WORK TASK
Your response should be the complete set of records, reproduced exactly.

### INPUT

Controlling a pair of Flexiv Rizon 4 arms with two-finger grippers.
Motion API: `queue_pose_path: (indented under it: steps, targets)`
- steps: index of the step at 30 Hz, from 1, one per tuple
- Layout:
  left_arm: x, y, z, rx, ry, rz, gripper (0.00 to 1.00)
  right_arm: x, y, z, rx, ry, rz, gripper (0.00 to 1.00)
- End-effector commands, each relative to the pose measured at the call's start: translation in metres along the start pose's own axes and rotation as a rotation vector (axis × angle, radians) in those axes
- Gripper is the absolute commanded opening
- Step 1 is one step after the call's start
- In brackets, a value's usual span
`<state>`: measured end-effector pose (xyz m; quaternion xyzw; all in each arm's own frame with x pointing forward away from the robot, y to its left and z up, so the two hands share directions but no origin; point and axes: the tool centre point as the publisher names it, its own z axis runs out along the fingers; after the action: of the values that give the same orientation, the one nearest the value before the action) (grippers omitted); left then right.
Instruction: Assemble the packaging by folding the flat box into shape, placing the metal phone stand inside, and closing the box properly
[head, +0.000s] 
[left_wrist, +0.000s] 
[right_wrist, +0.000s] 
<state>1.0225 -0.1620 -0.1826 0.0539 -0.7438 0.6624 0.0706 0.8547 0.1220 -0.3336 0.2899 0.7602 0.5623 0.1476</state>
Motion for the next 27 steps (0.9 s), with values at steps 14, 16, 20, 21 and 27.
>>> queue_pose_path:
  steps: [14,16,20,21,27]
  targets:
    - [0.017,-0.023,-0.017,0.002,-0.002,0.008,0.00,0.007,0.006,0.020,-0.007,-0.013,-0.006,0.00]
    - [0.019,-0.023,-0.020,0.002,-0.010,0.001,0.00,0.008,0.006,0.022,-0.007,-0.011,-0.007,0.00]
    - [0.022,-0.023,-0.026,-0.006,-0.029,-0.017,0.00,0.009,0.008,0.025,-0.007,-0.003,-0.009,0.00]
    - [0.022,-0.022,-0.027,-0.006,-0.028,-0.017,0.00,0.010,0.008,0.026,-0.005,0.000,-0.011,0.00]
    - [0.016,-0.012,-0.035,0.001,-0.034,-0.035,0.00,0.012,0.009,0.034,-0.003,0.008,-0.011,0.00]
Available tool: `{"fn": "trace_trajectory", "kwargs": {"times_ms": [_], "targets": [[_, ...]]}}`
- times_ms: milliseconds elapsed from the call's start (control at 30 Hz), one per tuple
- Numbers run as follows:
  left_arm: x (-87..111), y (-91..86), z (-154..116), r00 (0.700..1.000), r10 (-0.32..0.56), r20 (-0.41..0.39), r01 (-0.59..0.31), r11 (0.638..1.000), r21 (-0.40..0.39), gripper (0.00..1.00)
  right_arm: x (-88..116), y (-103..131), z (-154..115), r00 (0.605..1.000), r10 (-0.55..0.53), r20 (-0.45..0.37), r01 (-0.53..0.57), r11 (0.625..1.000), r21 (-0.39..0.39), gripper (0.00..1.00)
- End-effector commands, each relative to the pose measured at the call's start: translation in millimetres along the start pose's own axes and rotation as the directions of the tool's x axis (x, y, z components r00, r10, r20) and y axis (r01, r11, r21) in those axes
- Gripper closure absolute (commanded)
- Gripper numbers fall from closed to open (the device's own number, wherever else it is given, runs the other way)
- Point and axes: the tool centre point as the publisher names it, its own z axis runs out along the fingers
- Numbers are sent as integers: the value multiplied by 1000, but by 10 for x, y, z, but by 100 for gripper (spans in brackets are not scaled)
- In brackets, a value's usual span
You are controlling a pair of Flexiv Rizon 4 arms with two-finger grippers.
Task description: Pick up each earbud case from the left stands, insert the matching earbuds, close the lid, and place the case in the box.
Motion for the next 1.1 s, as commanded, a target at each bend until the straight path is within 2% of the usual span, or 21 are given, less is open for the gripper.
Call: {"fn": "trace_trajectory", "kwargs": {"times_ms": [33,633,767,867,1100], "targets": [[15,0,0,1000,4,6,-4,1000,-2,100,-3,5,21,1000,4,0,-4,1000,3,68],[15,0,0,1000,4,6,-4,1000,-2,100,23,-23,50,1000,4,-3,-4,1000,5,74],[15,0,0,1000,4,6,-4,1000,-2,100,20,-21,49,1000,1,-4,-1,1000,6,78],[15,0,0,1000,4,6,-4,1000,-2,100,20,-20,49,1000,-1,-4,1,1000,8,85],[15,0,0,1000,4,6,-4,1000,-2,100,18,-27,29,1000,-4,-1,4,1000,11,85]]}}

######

FINISHED EXERCISE
Controlling a pair of Flexiv Rizon 4 arms with two-finger grippers.
Motion API: `queue_pose_path: (indented under it: steps, targets)`
- steps: index of the step at 30 Hz, from 1, one per tuple
- Layout:
  left_arm: x, y, z, rx, ry, rz, gripper (0.00 to 1.00)
  right_arm: x, y, z, rx, ry, rz, gripper (0.00 to 1.00)
- End-effector commands, each relative to the pose measured at the call's start: translation in metres along the start pose's own axes and rotation as a rotation vector (axis × angle, radians) in those axes
- Gripper is the absolute commanded opening
- Step 1 is one step after the call's start
- In brackets, a value's usual span
`<state>`: measured end-effector pose (xyz m; quaternion xyzw; all in each arm's own frame with x pointing forward away from the robot, y to its left and z up, so the two hands share directions but no origin; point and axes: the tool centre point as the publisher names it, its own z axis runs out along the fingers; after the action: of the values that give the same orientation, the one nearest the value before the action) (grippers omitted); left then right.
Instruction: Assemble the packaging by folding the flat box into shape, placing the metal phone stand inside, and closing the box properly
[head, +0.000s] 
[left_wrist, +0.000s] 
[right_wrist, +0.000s] 
<state>1.0225 -0.1620 -0.1826 0.0539 -0.7438 0.6624 0.0706 0.8547 0.1220 -0.3336 0.2899 0.7602 0.5623 0.1476</state>
Motion for the next 27 steps (0.9 s), with values at steps 14, 16, 20, 21 and 27.
>>> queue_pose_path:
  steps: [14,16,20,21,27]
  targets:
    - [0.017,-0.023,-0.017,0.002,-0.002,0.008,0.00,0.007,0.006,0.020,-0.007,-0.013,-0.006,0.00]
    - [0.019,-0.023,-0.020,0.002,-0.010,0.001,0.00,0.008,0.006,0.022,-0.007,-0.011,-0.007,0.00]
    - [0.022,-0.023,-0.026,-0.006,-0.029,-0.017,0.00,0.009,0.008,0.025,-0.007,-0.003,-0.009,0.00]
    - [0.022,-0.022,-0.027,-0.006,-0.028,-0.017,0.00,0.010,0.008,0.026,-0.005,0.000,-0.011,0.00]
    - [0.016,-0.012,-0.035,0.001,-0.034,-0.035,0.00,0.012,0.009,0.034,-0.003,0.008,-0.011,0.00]
Available tool: `{"fn": "trace_trajectory", "kwargs": {"times_ms": [_], "targets": [[_, ...]]}}`
- times_ms: milliseconds elapsed from the call's start (control at 30 Hz), one per tuple
- Numbers run as follows:
  left_arm: x (-87..111), y (-91..86), z (-154..116), r00 (0.700..1.000), r10 (-0.32..0.56), r20 (-0.41..0.39), r01 (-0.59..0.31), r11 (0.638..1.000), r21 (-0.40..0.39), gripper (0.00..1.00)
  right_arm: x (-88..116), y (-103..131), z (-154..115), r00 (0.605..1.000), r10 (-0.55..0.53), r20 (-0.45..0.37), r01 (-0.53..0.57), r11 (0.625..1.000), r21 (-0.39..0.39), gripper (0.00..1.00)
- End-effector commands, each relative to the pose measured at the call's start: translation in millimetres along the start pose's own axes and rotation as the directions of the tool's x axis (x, y, z components r00, r10, r20) and y axis (r01, r11, r21) in those axes
- Gripper closure absolute (commanded)
- Gripper numbers fall from closed to open (the device's own number, wherever else it is given, runs the other way)
- Point and axes: the tool centre point as the publisher names it, its own z axis runs out along the fingers
- Numbers are sent as integers: the value multiplied by 1000, but by 10 for x, y, z, but by 100 for gripper (spans in brackets are not scaled)
- In brackets, a value's usual span
You are controlling a pair of Flexiv Rizon 4 arms with two-finger grippers.
Task description: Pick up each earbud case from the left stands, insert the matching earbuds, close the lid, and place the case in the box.
Motion for the next 1.1 s, as commanded, a target at each bend until the straight path is within 2% of the usual span, or 21 are given, less is open for the gripper.
Call: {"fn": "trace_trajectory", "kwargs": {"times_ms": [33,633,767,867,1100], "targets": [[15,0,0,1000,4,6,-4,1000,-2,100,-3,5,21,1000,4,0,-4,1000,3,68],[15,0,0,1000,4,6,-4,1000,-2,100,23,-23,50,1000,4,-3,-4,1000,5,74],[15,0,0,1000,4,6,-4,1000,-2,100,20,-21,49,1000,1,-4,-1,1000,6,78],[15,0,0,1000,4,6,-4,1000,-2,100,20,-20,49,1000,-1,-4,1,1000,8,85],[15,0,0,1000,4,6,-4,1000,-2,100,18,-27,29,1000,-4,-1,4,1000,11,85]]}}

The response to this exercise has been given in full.